* Activity:
Repeat verbatim every line of the material, beginning at the line that holds "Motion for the" and ending at its last line.

[[ Source material, beginning ]]

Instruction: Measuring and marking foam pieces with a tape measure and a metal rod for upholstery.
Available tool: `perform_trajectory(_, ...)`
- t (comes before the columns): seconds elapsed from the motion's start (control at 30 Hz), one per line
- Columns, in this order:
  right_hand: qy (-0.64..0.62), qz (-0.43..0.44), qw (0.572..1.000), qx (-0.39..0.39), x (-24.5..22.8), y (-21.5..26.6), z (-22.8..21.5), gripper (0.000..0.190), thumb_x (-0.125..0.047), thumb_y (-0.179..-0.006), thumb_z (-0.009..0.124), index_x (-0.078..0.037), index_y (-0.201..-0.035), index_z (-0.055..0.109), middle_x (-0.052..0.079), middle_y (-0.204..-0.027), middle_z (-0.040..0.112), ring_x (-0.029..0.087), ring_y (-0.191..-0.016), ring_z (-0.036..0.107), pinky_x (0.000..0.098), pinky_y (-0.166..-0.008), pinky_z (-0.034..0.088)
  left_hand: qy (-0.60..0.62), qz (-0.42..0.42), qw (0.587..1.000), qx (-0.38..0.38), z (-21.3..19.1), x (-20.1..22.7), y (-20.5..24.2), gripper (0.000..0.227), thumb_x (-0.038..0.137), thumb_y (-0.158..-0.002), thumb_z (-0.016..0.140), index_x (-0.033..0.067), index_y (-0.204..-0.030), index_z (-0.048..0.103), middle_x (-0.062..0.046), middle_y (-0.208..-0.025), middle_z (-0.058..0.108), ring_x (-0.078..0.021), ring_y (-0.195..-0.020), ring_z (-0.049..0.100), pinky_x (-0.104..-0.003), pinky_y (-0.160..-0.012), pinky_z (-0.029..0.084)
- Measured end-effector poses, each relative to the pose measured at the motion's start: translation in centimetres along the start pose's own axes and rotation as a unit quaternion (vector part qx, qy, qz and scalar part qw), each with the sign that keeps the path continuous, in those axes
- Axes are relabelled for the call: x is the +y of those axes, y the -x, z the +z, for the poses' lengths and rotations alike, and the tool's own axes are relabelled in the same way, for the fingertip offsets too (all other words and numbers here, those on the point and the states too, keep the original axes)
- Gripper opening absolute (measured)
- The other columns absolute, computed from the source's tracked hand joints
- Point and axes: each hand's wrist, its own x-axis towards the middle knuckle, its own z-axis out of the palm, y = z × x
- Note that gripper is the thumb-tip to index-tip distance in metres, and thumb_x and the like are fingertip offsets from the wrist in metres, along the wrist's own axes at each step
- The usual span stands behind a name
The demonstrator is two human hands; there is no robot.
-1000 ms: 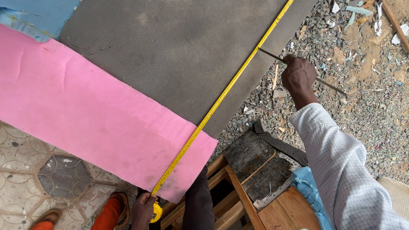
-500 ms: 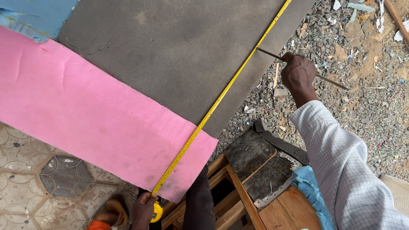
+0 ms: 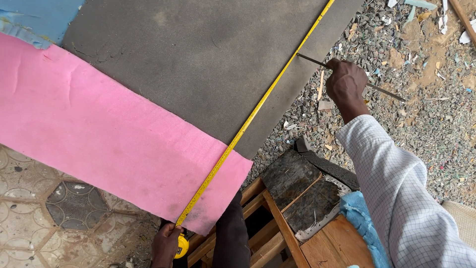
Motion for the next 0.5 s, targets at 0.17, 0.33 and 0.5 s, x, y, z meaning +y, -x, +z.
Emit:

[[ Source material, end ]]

* Answer to this task:
Motion for the next 0.5 s, targets at 0.17, 0.33 and 0.5 s, x, y, z meaning +y, -x, +z.
Emit:

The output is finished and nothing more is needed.